In this comic there is another one of Randall's Tips, this time a Science Tip, however, it is only mentioned in the title text. See below for more.

This comic pokes fun at some of the ways to write the division operation in math. In this comic, Randall has used A as the dividend (the number being divided) and B as the divisor (the number that A is divided by). Division is the fourth simplest arithmetic operation in mathematics, after addition, subtraction, and multiplication.[1]

The first two of the seven notations shown are the division sign (÷) and the long division notation used for short division and long division in beginning arithmetic. (Note: division typography is only used in some countries, and there are different notations in the non-English speaking world). These methods of division are often used by school children because the ÷ sign is what most people use when first learning division, and the short division format is usually the first algorithm learned for dividing arbitrary dividends, typically starting with the easier abbreviated short division form.

The expression on the third line, A/B, is the way division is usually written in software code. The four simple arithmetic operations in programming usually are +, -, *, /. This line was not in the first version of the comic. This is most commonly seen in regular mathematics as it somewhat saves space, and is easy to type with the slash key. Additionally, it uses standard ASCII characters instead of sophisticated notation. A notable exception is APL, which uses an idiosyncratic character set modeled after traditional arithmetic.

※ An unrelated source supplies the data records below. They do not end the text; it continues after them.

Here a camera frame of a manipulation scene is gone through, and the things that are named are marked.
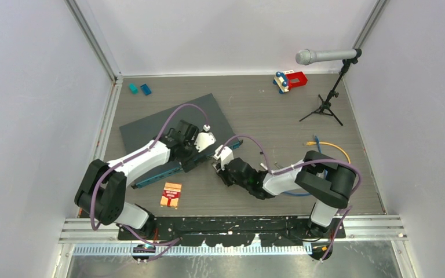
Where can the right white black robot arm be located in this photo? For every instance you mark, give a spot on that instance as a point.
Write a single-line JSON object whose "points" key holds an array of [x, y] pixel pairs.
{"points": [[330, 181]]}

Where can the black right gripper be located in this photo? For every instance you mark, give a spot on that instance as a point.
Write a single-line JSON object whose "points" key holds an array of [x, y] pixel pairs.
{"points": [[223, 174]]}

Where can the red and gold card box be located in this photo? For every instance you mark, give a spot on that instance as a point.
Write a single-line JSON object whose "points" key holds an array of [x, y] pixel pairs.
{"points": [[171, 195]]}

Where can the teal plastic block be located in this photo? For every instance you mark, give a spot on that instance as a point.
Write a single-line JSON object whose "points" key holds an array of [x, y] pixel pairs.
{"points": [[133, 88]]}

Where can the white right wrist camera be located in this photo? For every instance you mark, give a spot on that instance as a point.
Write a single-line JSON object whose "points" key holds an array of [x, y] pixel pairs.
{"points": [[223, 155]]}

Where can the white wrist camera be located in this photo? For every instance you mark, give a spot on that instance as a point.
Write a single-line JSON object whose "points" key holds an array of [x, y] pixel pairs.
{"points": [[223, 155], [204, 140]]}

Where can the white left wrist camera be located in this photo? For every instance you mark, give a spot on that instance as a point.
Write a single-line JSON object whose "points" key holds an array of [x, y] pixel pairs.
{"points": [[204, 140]]}

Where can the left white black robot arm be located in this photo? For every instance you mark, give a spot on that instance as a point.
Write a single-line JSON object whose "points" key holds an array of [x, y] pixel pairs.
{"points": [[102, 190]]}

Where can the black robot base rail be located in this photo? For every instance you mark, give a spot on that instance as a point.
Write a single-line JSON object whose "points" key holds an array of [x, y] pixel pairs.
{"points": [[270, 231]]}

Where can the red white blue toy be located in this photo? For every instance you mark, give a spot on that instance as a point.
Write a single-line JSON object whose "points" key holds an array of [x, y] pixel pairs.
{"points": [[287, 80]]}

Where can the black microphone tripod stand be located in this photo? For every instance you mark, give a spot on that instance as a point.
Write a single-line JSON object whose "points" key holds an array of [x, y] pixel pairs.
{"points": [[325, 105]]}

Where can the dark network switch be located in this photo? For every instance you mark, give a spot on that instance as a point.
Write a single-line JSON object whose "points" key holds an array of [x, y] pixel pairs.
{"points": [[140, 132]]}

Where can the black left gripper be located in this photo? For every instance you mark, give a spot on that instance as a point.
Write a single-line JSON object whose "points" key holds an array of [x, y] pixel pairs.
{"points": [[188, 162]]}

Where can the blue plastic block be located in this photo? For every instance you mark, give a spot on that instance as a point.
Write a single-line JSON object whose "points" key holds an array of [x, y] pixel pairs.
{"points": [[145, 89]]}

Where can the grey microphone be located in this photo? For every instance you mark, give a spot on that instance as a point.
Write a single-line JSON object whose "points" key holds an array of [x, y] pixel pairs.
{"points": [[307, 56]]}

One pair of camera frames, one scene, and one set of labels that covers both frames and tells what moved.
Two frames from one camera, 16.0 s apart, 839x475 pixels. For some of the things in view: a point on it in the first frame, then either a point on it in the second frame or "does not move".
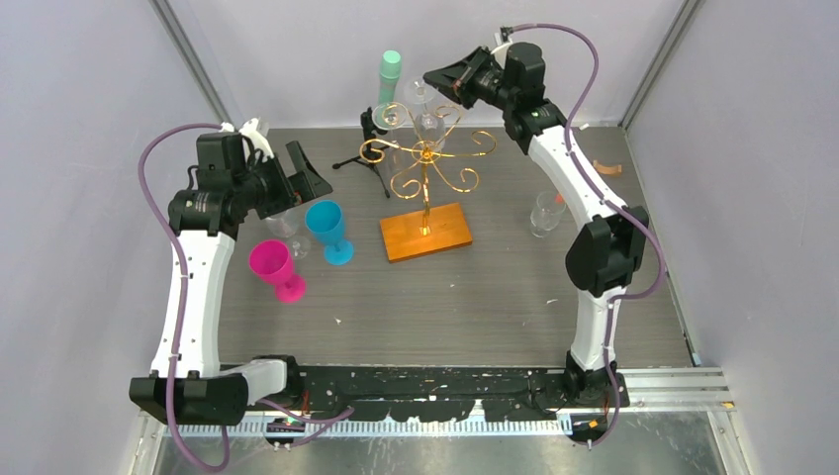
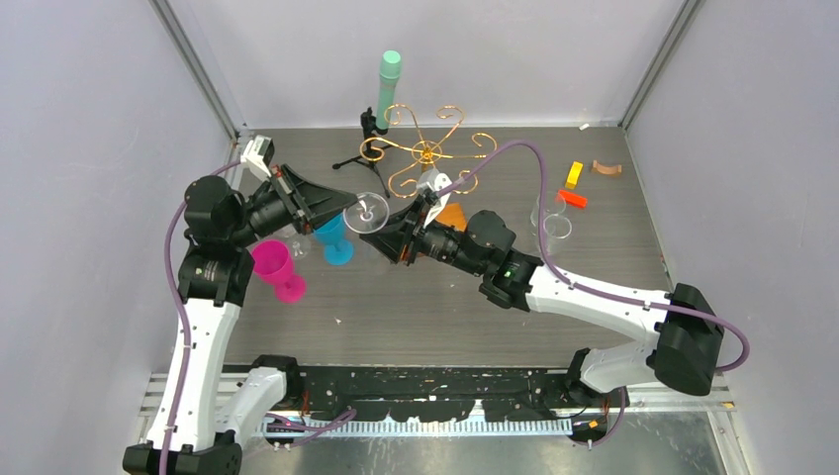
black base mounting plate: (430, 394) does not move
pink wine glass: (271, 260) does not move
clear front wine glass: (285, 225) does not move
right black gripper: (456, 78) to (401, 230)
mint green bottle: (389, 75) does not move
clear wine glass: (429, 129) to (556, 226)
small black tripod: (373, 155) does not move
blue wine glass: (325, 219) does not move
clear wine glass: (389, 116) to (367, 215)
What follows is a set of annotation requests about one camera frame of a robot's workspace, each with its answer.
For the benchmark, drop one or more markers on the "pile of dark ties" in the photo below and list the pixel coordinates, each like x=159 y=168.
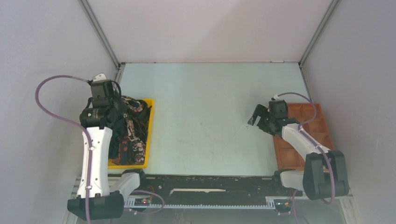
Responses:
x=131 y=136

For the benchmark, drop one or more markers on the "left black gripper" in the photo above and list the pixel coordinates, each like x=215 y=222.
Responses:
x=123 y=108

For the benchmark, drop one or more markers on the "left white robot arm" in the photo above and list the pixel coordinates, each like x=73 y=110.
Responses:
x=96 y=199

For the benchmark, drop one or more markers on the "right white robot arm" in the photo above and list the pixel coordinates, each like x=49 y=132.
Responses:
x=324 y=174

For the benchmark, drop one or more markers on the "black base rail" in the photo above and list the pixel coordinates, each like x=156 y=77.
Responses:
x=217 y=191

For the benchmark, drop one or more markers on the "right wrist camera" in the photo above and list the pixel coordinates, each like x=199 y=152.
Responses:
x=278 y=109

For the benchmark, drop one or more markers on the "brown compartment tray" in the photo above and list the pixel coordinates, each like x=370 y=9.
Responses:
x=286 y=155

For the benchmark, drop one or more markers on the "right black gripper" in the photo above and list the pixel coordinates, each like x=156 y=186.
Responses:
x=261 y=111

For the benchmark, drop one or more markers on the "yellow plastic bin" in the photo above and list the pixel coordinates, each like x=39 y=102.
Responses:
x=148 y=139

The expression on the fourth line, A/B, is how division is usually written by hand[actual citation needed]. It is nearly identical to the fraction notation that follows, but the diagonal line allows each number to be bigger while still fitting into a single line of text. The third line's representation is the best approximation of this line's notation on a computer, without using more obscure Unicode characters. The Unicode character set can be used to accurately represent division as on the fourth line in plain text, using a small set of precomposed fractions (⅔, ⅕, etc.), regular numerals and U+2044 FRACTION SLASH (e.g. 22⁄7, provided font support exists), or superscript and subscript numerals (e.g. ²²/₇, or ²²⁄₇ with the fraction slash). Using any of these requires a greater knowledge of Unicode, and the know-how (and, possibly, patience) to type them, so it is likely that only a Unicode enthusiast would type division like this. You could also use HTML, like this: 22/7.

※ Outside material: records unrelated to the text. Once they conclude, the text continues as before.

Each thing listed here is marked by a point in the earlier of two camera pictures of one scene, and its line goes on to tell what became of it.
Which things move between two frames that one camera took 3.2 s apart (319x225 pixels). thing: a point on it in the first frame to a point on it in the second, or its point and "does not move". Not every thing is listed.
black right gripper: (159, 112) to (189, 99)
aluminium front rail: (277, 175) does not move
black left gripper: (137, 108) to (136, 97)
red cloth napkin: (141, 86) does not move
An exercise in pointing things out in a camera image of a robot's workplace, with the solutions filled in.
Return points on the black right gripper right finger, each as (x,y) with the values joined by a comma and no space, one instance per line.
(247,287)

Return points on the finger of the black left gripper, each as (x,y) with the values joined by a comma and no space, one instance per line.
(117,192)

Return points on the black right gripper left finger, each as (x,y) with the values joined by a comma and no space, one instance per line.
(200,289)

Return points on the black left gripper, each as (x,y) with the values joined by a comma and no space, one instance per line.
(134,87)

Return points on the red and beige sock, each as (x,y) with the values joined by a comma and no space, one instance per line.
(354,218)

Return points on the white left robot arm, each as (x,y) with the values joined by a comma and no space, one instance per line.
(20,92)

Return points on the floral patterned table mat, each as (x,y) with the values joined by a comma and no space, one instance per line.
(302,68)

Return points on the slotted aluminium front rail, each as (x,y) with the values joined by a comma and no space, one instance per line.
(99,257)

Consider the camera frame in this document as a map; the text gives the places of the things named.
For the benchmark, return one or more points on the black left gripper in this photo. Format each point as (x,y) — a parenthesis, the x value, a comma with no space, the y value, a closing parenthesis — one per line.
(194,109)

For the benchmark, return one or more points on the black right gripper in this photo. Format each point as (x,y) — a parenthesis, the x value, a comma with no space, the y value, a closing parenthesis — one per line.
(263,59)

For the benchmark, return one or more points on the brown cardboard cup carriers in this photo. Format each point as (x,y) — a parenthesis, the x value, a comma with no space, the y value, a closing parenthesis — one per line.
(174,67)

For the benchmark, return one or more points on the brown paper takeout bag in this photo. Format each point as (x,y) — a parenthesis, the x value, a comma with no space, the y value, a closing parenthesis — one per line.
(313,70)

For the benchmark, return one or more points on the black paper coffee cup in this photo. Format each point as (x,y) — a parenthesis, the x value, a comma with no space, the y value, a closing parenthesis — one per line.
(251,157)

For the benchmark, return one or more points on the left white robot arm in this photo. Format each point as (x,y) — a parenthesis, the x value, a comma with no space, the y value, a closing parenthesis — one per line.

The fifth notation is the way division is written in science and intermediate and higher mathematics:
 A B
, i.e. the dividend on the top of the expression, over the divisor on the bottom with a horizontal line separating them. This is how a fraction would be written. It has the advantage of clearly separating the numerator and denominator when they are longer expressions, such as polynomials, without needing to add parentheses. This format is mostly used in written and professionally typeset math, as it can't be typed without something like MathML, LaTeX or HTML tables.

The sixth, "fancy," notation uses a negative exponent. The exponent -1 is equivalent to reciprocation. It can be used to keep an entire division expression on one line. Note that AB-1 is equal to A/B only if A and B are in a commutative ring (and B has an inverse). If A and B are, for example, matrices, AB-1 is not the same in general as B-1A (and the notation A/B is never used in this case as it would be ambiguous). The AB-1 format is also often used to express physical units.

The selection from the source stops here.